What the task asks
Leaving the pictures out, print the lines from the first line of the listing through the line containing "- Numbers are", exactly as they read, and no others.

Stored data
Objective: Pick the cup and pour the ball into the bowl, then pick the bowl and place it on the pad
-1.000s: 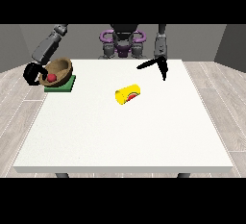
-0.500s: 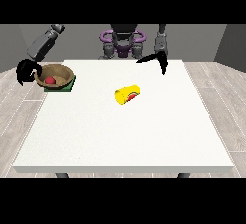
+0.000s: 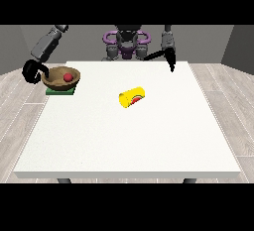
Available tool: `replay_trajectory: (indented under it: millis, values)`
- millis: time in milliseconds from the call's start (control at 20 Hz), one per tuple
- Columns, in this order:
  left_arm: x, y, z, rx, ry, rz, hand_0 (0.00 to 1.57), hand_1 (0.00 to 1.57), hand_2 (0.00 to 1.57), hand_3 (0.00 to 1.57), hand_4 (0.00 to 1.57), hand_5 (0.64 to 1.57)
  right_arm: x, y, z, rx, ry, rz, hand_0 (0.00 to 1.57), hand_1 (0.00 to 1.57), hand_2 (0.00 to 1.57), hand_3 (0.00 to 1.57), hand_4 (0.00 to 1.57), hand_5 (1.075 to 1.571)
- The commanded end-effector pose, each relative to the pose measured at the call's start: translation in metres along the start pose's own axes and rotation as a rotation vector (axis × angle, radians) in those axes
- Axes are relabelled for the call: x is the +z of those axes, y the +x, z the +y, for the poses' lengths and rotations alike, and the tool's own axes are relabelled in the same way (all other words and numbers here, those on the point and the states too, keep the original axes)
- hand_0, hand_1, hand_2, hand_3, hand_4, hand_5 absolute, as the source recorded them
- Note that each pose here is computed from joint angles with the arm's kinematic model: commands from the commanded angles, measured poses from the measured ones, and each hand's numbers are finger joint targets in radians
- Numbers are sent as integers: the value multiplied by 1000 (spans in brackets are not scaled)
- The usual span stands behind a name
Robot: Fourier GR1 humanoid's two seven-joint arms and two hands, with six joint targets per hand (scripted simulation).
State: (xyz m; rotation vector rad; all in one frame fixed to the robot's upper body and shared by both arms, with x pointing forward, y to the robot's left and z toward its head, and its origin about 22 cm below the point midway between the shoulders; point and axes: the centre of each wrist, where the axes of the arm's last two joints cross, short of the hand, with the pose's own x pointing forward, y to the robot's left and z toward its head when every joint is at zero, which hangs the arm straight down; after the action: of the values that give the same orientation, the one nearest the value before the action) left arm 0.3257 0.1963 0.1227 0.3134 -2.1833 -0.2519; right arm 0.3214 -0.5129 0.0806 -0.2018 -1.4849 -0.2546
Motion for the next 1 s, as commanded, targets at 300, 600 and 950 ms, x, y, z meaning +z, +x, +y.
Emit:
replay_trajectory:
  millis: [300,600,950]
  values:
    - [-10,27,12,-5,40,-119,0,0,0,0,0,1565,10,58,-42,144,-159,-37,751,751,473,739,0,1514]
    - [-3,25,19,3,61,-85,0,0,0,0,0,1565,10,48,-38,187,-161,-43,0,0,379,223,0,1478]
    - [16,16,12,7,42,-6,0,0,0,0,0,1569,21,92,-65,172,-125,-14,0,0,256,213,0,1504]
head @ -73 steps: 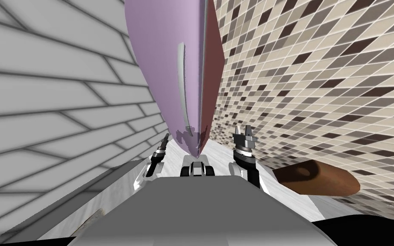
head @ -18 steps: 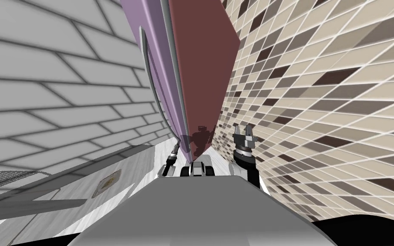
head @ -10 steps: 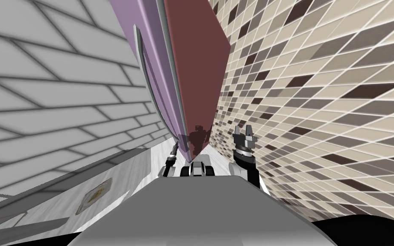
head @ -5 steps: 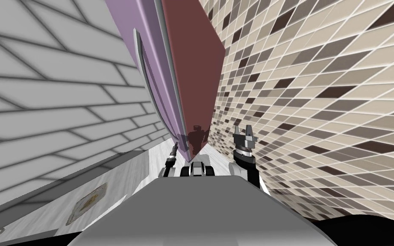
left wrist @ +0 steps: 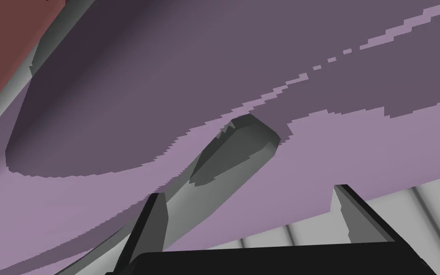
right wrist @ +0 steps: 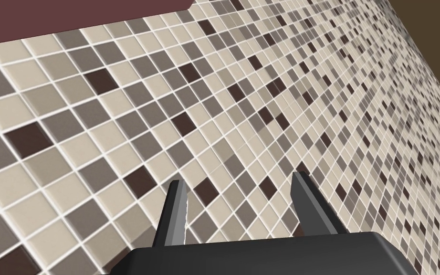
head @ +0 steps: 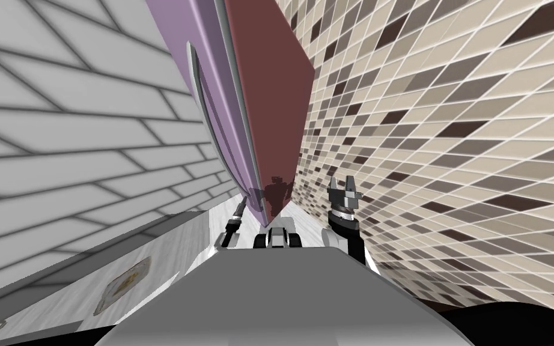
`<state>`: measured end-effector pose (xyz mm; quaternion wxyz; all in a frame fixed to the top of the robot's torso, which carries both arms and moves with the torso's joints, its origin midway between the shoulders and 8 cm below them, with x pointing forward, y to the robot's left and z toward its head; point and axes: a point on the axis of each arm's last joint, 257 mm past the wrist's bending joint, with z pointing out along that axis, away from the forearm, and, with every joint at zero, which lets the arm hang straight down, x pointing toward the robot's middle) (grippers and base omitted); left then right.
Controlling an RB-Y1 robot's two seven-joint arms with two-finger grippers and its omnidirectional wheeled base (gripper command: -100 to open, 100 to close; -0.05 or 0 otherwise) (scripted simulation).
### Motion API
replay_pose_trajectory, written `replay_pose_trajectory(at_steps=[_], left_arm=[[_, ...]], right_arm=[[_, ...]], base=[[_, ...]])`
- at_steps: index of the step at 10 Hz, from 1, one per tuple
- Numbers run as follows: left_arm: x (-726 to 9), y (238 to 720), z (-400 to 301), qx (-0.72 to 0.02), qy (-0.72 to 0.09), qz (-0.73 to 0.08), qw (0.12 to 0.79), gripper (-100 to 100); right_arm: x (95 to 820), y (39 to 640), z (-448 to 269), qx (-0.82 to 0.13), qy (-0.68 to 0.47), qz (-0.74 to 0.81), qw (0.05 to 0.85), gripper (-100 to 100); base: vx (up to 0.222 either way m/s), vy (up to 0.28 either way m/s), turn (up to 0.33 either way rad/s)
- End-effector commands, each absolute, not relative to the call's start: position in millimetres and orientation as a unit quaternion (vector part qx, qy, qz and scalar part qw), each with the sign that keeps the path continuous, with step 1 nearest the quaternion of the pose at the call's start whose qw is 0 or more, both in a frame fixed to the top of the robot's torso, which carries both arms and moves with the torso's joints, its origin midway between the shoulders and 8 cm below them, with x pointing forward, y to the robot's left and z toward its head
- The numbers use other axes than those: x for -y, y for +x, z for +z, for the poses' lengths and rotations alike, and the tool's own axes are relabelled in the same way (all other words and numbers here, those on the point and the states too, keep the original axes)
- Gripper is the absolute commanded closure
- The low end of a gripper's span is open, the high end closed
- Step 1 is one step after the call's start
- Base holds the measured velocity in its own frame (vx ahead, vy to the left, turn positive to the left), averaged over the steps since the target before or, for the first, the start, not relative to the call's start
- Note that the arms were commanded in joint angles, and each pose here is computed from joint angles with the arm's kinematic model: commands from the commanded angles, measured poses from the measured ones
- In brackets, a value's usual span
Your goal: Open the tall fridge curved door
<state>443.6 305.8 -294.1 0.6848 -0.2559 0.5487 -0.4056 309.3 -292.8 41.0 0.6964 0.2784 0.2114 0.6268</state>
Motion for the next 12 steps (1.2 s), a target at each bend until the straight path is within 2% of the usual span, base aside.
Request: replay_pose_trajectory(at_steps=[1, 12], left_arm=[[-320, 459, -290, -0.563, -0.246, -0.392, 0.685, -100], [-332, 518, -267, -0.597, -0.247, -0.356, 0.676, -100]], right_arm=[[293, 309, 41, -0.211, 0.278, 0.627, 0.696, 0], [293, 309, 41, -0.211, 0.278, 0.627, 0.696, 0]], base=[[-0.058, -0.019, -0.023], [-0.056, -0.027, -0.024]])
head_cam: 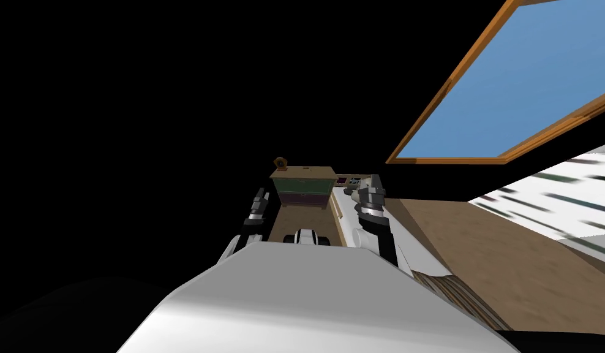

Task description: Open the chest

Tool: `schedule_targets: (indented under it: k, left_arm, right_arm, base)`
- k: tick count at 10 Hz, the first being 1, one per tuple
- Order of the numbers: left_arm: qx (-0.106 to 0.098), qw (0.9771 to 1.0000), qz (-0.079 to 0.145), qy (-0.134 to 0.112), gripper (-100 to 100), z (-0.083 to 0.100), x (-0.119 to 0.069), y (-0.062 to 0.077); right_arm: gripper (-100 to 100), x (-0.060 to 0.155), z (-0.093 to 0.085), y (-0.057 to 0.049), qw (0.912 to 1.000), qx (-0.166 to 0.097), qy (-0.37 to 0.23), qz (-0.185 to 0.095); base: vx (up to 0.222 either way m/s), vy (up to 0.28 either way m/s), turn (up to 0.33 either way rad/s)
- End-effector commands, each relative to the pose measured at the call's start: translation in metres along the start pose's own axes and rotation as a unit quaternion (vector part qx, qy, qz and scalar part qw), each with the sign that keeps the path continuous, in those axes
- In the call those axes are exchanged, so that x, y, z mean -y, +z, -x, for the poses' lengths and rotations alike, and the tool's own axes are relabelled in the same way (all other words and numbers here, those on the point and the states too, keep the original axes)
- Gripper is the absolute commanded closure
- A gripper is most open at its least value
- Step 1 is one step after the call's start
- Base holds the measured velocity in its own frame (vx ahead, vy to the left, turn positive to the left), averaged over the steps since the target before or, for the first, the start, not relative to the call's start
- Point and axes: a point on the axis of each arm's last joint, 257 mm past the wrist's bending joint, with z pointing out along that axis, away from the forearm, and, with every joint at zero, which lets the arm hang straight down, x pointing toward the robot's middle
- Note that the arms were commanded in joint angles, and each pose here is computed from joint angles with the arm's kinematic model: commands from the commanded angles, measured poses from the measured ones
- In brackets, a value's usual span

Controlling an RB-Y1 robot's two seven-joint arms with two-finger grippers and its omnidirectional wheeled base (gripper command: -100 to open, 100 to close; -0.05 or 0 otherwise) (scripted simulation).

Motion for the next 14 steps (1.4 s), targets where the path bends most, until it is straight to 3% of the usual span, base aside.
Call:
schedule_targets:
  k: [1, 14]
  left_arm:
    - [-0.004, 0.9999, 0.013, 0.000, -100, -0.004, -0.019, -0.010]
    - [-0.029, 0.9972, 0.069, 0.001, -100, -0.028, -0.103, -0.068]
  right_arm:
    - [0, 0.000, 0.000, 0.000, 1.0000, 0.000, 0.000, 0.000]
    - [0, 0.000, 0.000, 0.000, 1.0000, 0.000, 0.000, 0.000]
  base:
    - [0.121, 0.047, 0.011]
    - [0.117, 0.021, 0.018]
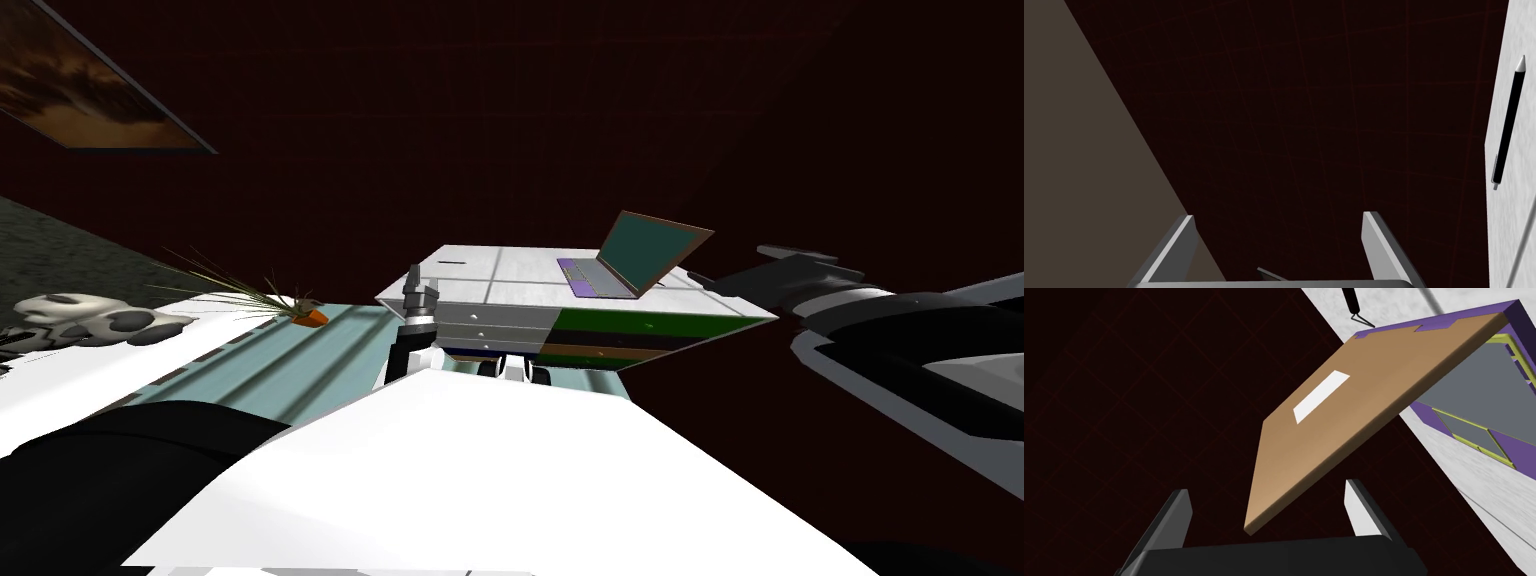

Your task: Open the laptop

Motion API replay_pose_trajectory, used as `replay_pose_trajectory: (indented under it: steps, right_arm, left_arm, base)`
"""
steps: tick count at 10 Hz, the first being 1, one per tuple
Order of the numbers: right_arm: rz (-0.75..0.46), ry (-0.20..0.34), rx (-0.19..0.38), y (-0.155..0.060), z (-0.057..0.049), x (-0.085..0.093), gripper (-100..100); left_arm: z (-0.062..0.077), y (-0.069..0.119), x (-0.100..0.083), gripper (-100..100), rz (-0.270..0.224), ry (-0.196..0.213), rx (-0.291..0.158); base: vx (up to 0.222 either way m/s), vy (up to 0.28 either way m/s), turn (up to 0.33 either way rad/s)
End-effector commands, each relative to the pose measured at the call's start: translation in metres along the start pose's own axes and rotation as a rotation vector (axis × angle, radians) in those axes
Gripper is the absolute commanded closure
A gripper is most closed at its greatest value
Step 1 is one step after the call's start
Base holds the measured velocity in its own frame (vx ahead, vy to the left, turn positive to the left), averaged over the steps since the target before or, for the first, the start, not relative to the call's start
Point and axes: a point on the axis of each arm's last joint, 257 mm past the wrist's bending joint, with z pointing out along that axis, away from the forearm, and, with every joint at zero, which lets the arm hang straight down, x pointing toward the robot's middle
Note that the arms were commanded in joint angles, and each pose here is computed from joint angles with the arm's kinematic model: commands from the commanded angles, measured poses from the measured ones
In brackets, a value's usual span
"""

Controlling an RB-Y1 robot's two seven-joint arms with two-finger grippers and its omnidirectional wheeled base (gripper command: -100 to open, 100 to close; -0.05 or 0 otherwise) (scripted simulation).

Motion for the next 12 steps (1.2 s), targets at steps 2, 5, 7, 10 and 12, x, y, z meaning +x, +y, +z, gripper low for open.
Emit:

Worked solution
Objective: Pick the cup and pour the ball into the bowl, then pick the bowl and place it on the pad
-1.000s: 
-0.500s: 
+0.000s: 
Available tool: `replay_trajectory: (indented under it: millis, values)`
- millis: time in milliseconds from the call's start (control at 20 Hz), one per tuple
- Columns, in this order:
  left_arm: x, y, z, rx, ry, rz, hand_0 (0.00 to 1.57), hand_1 (0.00 to 1.57), hand_2 (0.00 to 1.57), hand_3 (0.00 to 1.57), hand_4 (0.00 to 1.57), hand_5 (0.64 to 1.57)
  right_arm: x, y, z, rx, ry, rz, hand_0 (0.00 to 1.57), hand_1 (0.00 to 1.57), hand_2 (0.00 to 1.57), hand_3 (0.00 to 1.57), hand_4 (0.00 to 1.57), hand_5 (1.075 to 1.571)
- The commanded end-effector pose, each relative to the pose measured at the call's start: translation in metres along the start pose's own axes and rotation as a rotation vector (axis × angle, radians) in those axes
- Axes are relabelled for the call: x is the +z of those axes, y the +x, z the +y, for the poses' lengths and rotations alike, and the tool's own axes are relabelled in the same way (all other words and numbers here, those on the point and the states too, keep the original axes)
- hand_0, hand_1, hand_2, hand_3, hand_4, hand_5 absolute, as the source recorded them
- Note that each pose here is computed from joint angles with the arm's kinematic model: commands from the commanded angles, measured poses from the measured ones, and each hand's numbers are finger joint targets in radians
- Numbers are sent as integers: the value multiplied by 1000 (spans in brackets are not scaled)

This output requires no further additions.